• **What is being asked**
From the entries that follow, copy each line containing the word "wooden".

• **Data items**

::::

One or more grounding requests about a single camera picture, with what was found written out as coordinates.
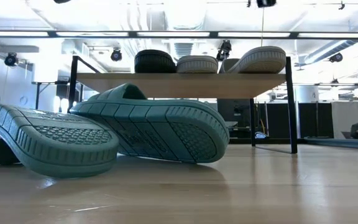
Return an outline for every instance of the wooden shelf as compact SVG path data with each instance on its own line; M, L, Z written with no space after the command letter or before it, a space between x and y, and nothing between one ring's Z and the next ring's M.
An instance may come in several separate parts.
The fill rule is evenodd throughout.
M253 98L284 83L285 75L78 73L77 80L100 93L132 83L150 98Z

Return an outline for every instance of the white wall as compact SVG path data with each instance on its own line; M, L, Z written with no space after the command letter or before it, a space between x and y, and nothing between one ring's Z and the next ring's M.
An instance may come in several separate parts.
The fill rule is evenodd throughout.
M358 122L358 102L332 102L335 139L345 139L342 131L351 131Z
M0 59L1 103L24 108L35 108L36 85L31 84L32 72L24 68L9 68Z

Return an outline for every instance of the teal slide sandal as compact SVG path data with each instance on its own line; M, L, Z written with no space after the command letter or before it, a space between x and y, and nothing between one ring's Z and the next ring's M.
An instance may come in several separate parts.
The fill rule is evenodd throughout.
M112 131L88 118L5 105L0 137L23 165L52 177L106 172L119 145Z
M207 163L222 158L229 142L223 118L208 105L147 100L128 83L77 103L70 112L109 126L119 137L118 152L128 156Z

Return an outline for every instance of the ceiling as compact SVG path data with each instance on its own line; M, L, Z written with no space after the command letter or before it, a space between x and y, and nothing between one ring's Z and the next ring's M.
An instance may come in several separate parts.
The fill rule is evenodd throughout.
M274 7L259 9L252 0L72 0L55 4L52 0L0 0L1 30L251 30L251 31L315 31L358 32L358 0L277 0ZM331 40L231 40L231 57L241 57L261 45L283 48L295 64L302 57L335 44ZM144 49L169 52L181 57L177 50L192 55L215 57L221 40L175 39L68 39L64 40L65 54L81 54L83 44L89 47L89 59L104 71L133 71L134 55ZM2 46L48 47L47 39L0 39ZM123 59L113 62L110 54L121 48ZM344 60L326 60L293 68L296 83L358 82L358 43L341 51ZM28 61L37 60L37 52L21 53ZM64 57L62 70L70 66Z

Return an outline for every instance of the fluorescent light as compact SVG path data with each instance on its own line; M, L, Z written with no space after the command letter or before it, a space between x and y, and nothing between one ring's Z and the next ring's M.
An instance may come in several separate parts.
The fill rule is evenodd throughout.
M185 43L185 44L205 44L205 39L165 39L161 40L161 43L163 44L174 44L174 43Z
M289 37L289 32L219 32L218 37Z
M47 37L47 32L42 31L0 31L0 37Z
M138 32L140 37L209 37L209 32Z
M128 32L56 32L60 37L127 37Z
M300 33L298 37L315 37L315 38L358 38L355 33Z

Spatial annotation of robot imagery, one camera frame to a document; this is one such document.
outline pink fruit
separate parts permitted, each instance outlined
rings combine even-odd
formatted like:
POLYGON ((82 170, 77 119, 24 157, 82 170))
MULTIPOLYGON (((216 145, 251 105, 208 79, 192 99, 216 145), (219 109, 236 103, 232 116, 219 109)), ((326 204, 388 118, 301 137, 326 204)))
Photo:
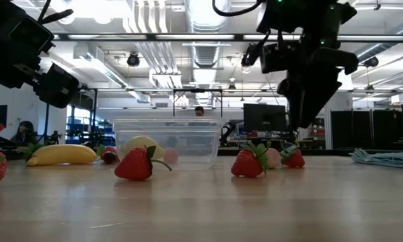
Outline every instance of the pink fruit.
POLYGON ((274 148, 269 148, 266 152, 268 168, 274 169, 281 165, 281 154, 274 148))
POLYGON ((166 154, 163 156, 163 161, 167 164, 176 164, 179 160, 179 153, 175 148, 166 148, 166 154))

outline plastic bin
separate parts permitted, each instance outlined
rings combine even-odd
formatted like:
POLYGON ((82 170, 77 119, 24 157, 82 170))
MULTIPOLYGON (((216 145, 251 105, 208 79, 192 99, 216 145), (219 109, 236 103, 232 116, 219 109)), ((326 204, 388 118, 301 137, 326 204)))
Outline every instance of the plastic bin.
MULTIPOLYGON (((170 164, 176 170, 208 169, 215 162, 222 126, 220 118, 113 118, 119 157, 121 147, 136 136, 148 136, 159 146, 178 152, 178 162, 170 164)), ((154 169, 165 169, 153 163, 154 169)))

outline towel
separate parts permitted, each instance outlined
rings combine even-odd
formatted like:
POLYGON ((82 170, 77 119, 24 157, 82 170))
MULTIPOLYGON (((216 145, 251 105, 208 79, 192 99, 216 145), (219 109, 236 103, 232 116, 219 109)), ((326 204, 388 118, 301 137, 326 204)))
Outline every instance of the towel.
POLYGON ((362 149, 355 149, 355 151, 349 153, 349 155, 356 163, 403 168, 403 152, 370 155, 362 149))

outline woman
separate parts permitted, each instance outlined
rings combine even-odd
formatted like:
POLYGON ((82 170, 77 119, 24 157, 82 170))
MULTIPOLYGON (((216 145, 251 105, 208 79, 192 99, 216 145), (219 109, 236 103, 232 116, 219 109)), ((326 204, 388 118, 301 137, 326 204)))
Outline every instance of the woman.
POLYGON ((11 138, 17 146, 35 145, 37 143, 36 135, 34 134, 34 125, 29 121, 20 122, 17 133, 11 138))

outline table surface
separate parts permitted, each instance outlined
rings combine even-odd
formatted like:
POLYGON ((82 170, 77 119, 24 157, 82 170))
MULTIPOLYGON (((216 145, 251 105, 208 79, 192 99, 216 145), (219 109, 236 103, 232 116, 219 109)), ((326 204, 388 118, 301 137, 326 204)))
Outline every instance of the table surface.
POLYGON ((0 241, 403 241, 403 169, 306 157, 266 178, 156 171, 126 181, 107 165, 25 167, 0 183, 0 241))

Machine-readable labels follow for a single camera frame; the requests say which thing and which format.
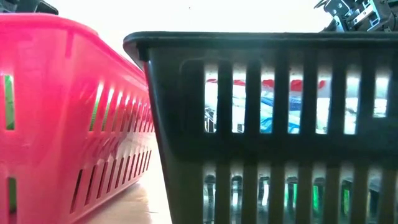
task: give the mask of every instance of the wooden floor
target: wooden floor
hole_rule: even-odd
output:
[[[159,153],[141,180],[76,224],[171,224]]]

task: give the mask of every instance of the red plastic basket
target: red plastic basket
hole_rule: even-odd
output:
[[[0,223],[74,222],[148,169],[157,145],[144,74],[93,30],[1,15],[0,78]]]

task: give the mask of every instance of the red object
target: red object
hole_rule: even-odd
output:
[[[208,79],[206,82],[208,83],[217,83],[217,79],[211,78]],[[262,86],[263,87],[269,87],[269,88],[274,88],[274,80],[268,79],[268,80],[263,80],[262,81]],[[322,89],[325,86],[325,81],[321,80],[318,83],[318,89]],[[239,86],[246,86],[246,82],[244,80],[234,80],[234,85],[239,85]],[[290,90],[291,91],[303,91],[303,80],[292,80],[290,82]]]
[[[0,78],[0,223],[72,223],[147,170],[156,142],[144,74],[93,30],[57,16],[1,14]]]

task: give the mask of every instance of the plastic basket
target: plastic basket
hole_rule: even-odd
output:
[[[76,22],[0,21],[0,223],[72,223],[148,168],[144,74]]]
[[[398,35],[384,33],[127,36],[124,49],[149,82],[173,222],[395,223],[397,44]],[[298,68],[302,79],[291,82]],[[268,73],[274,76],[272,130],[262,133]],[[204,110],[214,80],[216,115]],[[244,86],[244,128],[236,133],[238,85]],[[356,126],[345,133],[352,86]],[[294,91],[302,109],[298,133],[289,133]],[[327,128],[318,133],[317,96],[323,95]],[[386,114],[377,117],[375,98],[383,97]]]

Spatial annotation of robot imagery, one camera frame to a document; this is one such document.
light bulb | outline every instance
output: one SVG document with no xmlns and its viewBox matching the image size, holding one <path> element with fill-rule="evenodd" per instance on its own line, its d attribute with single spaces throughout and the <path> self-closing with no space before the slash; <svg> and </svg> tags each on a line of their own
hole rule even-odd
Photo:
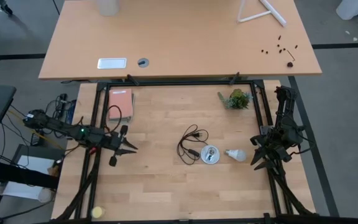
<svg viewBox="0 0 358 224">
<path fill-rule="evenodd" d="M 224 151 L 224 153 L 239 162 L 242 162 L 247 158 L 246 152 L 244 152 L 243 150 L 239 150 L 239 149 L 226 150 L 226 151 Z"/>
</svg>

green plant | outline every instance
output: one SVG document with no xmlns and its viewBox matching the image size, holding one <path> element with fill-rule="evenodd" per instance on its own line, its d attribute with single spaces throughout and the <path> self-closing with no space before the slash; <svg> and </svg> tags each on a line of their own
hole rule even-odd
<svg viewBox="0 0 358 224">
<path fill-rule="evenodd" d="M 223 97 L 221 92 L 218 92 L 218 96 L 226 109 L 248 109 L 248 103 L 252 99 L 250 93 L 243 93 L 240 89 L 235 89 L 229 98 Z"/>
</svg>

notebook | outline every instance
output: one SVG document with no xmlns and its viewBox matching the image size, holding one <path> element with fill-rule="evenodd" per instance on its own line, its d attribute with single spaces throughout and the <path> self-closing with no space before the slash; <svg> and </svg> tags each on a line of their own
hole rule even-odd
<svg viewBox="0 0 358 224">
<path fill-rule="evenodd" d="M 132 117 L 134 108 L 132 105 L 132 90 L 110 90 L 109 107 L 117 105 L 121 109 L 122 118 Z M 109 110 L 109 119 L 119 119 L 119 111 L 117 108 Z"/>
</svg>

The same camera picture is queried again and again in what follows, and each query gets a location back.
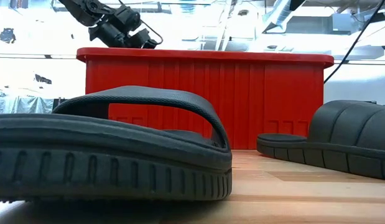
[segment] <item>rubber sole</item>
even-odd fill
[[[13,144],[88,146],[88,152],[140,154],[165,161],[226,172],[232,165],[229,150],[196,138],[105,119],[62,114],[0,114],[0,147]]]
[[[16,200],[220,200],[232,173],[86,147],[0,149],[0,202]]]
[[[279,147],[259,139],[257,151],[275,159],[385,180],[385,159],[381,159],[381,155],[374,157],[345,150]]]

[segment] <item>wooden surface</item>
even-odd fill
[[[385,223],[385,181],[235,151],[233,193],[210,203],[0,204],[0,223]]]

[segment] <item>red plastic crate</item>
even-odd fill
[[[141,85],[196,93],[212,103],[233,149],[255,149],[260,133],[306,136],[323,104],[329,55],[83,48],[86,93]],[[191,112],[152,105],[111,105],[111,119],[208,137],[211,126]]]

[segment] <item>black slide sandal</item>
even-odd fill
[[[314,114],[307,139],[260,134],[257,150],[276,159],[385,179],[385,106],[325,103]]]
[[[213,126],[213,138],[108,119],[110,103],[171,106]],[[124,86],[67,100],[53,114],[0,114],[0,201],[221,200],[231,193],[226,131],[204,98]]]

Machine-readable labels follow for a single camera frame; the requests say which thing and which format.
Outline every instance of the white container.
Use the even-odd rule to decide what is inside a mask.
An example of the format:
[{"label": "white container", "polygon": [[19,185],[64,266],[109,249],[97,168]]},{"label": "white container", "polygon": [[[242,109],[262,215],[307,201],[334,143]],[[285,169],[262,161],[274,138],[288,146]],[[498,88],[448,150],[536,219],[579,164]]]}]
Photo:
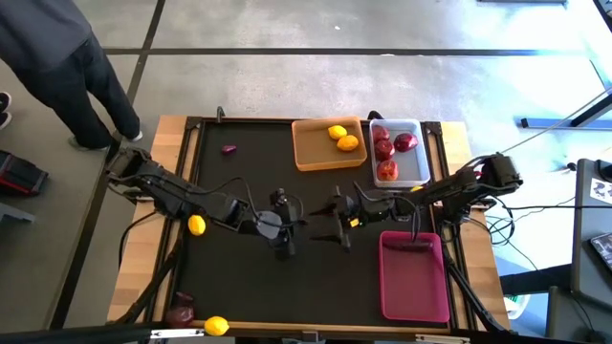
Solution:
[{"label": "white container", "polygon": [[[417,137],[419,144],[407,152],[395,151],[391,158],[398,164],[400,174],[393,182],[380,181],[376,175],[378,161],[374,154],[374,140],[372,138],[372,127],[380,125],[386,128],[390,134],[391,143],[403,133],[412,133]],[[374,171],[374,184],[377,187],[412,187],[429,182],[429,165],[427,154],[423,143],[423,132],[421,123],[415,119],[372,119],[370,120],[370,157],[372,158],[372,170]]]}]

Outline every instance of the pink tray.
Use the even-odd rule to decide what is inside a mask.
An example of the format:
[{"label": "pink tray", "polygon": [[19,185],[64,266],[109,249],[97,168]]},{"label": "pink tray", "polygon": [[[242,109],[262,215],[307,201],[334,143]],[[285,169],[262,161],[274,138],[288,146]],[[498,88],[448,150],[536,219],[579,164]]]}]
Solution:
[{"label": "pink tray", "polygon": [[407,232],[385,231],[379,241],[382,315],[393,320],[447,322],[448,295],[442,245],[434,233],[419,233],[430,241],[427,252],[389,249],[383,243],[409,243]]}]

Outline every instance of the concrete floor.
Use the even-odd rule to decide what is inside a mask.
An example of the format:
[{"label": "concrete floor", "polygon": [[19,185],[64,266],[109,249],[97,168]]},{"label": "concrete floor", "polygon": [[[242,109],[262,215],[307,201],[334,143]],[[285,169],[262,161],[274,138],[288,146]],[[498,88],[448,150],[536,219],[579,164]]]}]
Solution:
[{"label": "concrete floor", "polygon": [[[76,2],[107,48],[141,47],[157,3]],[[473,0],[173,0],[165,4],[153,47],[581,51],[585,37],[576,23],[574,13],[559,5]],[[137,57],[117,55],[111,61],[127,88]],[[5,319],[0,332],[36,330],[49,319],[103,155],[72,150],[65,143],[69,132],[4,65],[0,80],[14,97],[14,123],[0,133],[0,147],[51,173],[49,187],[38,198],[2,199],[33,212],[37,221],[0,224],[0,316]],[[223,105],[232,117],[365,117],[377,109],[389,118],[462,120],[476,155],[534,133],[517,129],[516,118],[561,118],[602,90],[589,58],[580,55],[151,55],[135,108],[142,118],[143,147],[150,147],[160,115],[212,116]],[[97,109],[110,125],[98,104]],[[596,156],[611,139],[610,133],[550,133],[538,139],[537,150],[531,143],[514,150],[511,155],[526,184],[508,203],[564,201],[573,184],[566,177],[544,183],[553,180],[545,172],[567,160]],[[132,213],[130,203],[107,194],[67,326],[105,321],[117,276],[119,237]],[[554,226],[543,225],[555,218],[544,212],[535,222],[530,217],[517,225],[515,243],[541,268],[570,257],[571,222],[557,218]],[[532,235],[546,237],[548,228],[558,237],[557,254],[542,254],[534,244]],[[527,267],[506,247],[496,253]],[[23,307],[26,297],[32,301]]]}]

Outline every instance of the orange tray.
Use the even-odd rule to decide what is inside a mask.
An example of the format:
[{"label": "orange tray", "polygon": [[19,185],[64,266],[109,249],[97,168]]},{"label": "orange tray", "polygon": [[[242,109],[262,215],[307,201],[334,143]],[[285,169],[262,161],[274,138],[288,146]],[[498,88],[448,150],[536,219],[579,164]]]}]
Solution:
[{"label": "orange tray", "polygon": [[[339,150],[336,147],[337,141],[330,138],[327,132],[333,125],[343,126],[348,135],[357,138],[360,145],[350,152]],[[355,167],[367,159],[361,120],[358,117],[295,120],[291,129],[295,165],[300,171]]]}]

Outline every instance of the gray jacket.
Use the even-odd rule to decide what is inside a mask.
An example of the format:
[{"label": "gray jacket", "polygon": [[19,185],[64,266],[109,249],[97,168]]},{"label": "gray jacket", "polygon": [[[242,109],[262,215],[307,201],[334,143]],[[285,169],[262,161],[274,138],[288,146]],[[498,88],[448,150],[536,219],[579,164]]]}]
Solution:
[{"label": "gray jacket", "polygon": [[14,70],[52,69],[91,34],[72,0],[0,0],[0,58]]}]

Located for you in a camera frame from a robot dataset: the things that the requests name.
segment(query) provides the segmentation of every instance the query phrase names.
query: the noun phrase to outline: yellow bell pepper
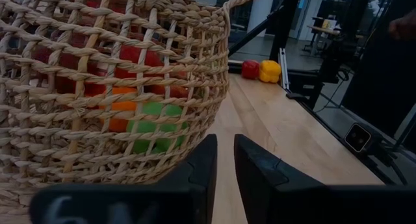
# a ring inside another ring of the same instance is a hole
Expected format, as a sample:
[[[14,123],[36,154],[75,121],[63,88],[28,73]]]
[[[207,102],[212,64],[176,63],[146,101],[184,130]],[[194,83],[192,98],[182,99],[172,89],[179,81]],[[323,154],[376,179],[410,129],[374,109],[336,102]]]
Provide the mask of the yellow bell pepper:
[[[277,83],[281,74],[280,65],[273,60],[265,60],[260,64],[259,79],[263,82]]]

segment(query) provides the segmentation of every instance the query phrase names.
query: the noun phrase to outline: table
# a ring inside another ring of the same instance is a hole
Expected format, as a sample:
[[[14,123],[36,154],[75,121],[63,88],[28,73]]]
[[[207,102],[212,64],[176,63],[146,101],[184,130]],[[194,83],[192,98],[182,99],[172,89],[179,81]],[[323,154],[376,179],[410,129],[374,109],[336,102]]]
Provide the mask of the table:
[[[325,32],[326,34],[334,35],[334,36],[337,36],[337,35],[339,35],[339,33],[341,33],[340,31],[331,30],[331,29],[324,29],[322,27],[316,27],[316,26],[310,26],[310,25],[308,25],[307,27],[309,27],[310,29],[318,31],[317,38],[313,42],[313,46],[312,46],[312,50],[311,50],[312,55],[315,55],[317,53],[318,43],[319,43],[319,41],[322,37],[323,32]],[[364,36],[363,35],[356,35],[356,38],[357,39],[362,39],[362,38],[364,38]]]
[[[235,134],[324,184],[383,184],[280,86],[235,74],[229,74],[229,82],[228,96],[208,130],[218,140],[213,224],[247,224],[235,175]]]

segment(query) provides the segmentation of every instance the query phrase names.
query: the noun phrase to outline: floor
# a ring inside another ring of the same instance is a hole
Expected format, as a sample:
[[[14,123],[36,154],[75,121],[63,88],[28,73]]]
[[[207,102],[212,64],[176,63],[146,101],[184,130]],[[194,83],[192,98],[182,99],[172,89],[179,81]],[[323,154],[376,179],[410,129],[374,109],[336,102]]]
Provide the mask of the floor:
[[[322,59],[319,57],[309,56],[309,53],[302,51],[302,48],[305,44],[309,42],[298,41],[292,38],[288,39],[286,46],[286,59],[287,67],[289,69],[302,69],[302,70],[313,70],[319,69],[322,64]],[[270,56],[270,50],[272,48],[272,37],[265,36],[264,38],[256,37],[244,47],[238,50],[234,55],[230,56],[230,59],[233,60],[256,60],[262,61],[267,60]],[[339,82],[339,84],[325,84],[322,89],[321,96],[319,97],[314,111],[339,135],[344,136],[351,124],[355,122],[365,122],[359,116],[350,112],[340,106],[340,103],[344,97],[344,94],[350,84],[352,73],[349,74],[350,80]],[[403,121],[402,125],[397,130],[395,134],[395,139],[397,139],[404,128],[406,127],[410,117],[416,113],[416,105],[409,113],[408,117]],[[395,142],[395,139],[392,139],[388,136],[385,136],[390,142]],[[400,149],[400,152],[397,153],[398,159],[395,160],[398,167],[402,170],[405,178],[408,180],[409,184],[416,184],[416,156],[405,150]],[[386,173],[393,181],[397,184],[400,184],[400,180],[395,175],[394,171],[391,168],[386,168],[383,164],[378,163],[380,168]]]
[[[218,142],[214,224],[247,224],[233,143],[244,134],[284,162],[324,184],[382,184],[312,115],[275,84],[229,75],[229,91],[208,134]]]

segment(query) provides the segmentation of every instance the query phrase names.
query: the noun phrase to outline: red toy
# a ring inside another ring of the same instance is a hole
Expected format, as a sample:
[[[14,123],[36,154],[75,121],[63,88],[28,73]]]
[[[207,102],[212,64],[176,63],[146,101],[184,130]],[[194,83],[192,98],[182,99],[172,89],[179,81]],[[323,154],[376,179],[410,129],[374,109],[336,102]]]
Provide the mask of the red toy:
[[[254,60],[247,60],[242,63],[241,76],[246,79],[256,79],[259,76],[259,63]]]

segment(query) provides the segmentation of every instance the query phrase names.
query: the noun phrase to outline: orange toy
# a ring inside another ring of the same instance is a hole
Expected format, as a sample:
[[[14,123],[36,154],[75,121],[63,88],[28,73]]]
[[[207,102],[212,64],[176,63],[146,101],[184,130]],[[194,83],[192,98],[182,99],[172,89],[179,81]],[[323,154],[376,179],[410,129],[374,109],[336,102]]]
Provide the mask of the orange toy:
[[[129,87],[114,87],[112,94],[122,94],[129,92],[137,92],[135,88]],[[122,101],[111,104],[111,110],[136,110],[136,103],[132,101]],[[112,132],[125,132],[127,124],[129,123],[126,119],[111,118],[109,130]]]

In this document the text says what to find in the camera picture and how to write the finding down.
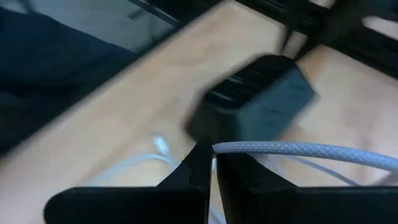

::::

• **Response area**
Return an outline for every instance of the wooden shelf as compact SVG path data with each instance on its own line; M, L, Z written with no space after the command letter or before it, a space between x and y, and nothing between one ring's Z and the next ring's M.
task: give the mask of every instance of the wooden floor
target: wooden floor
[segment] <item>wooden surface</item>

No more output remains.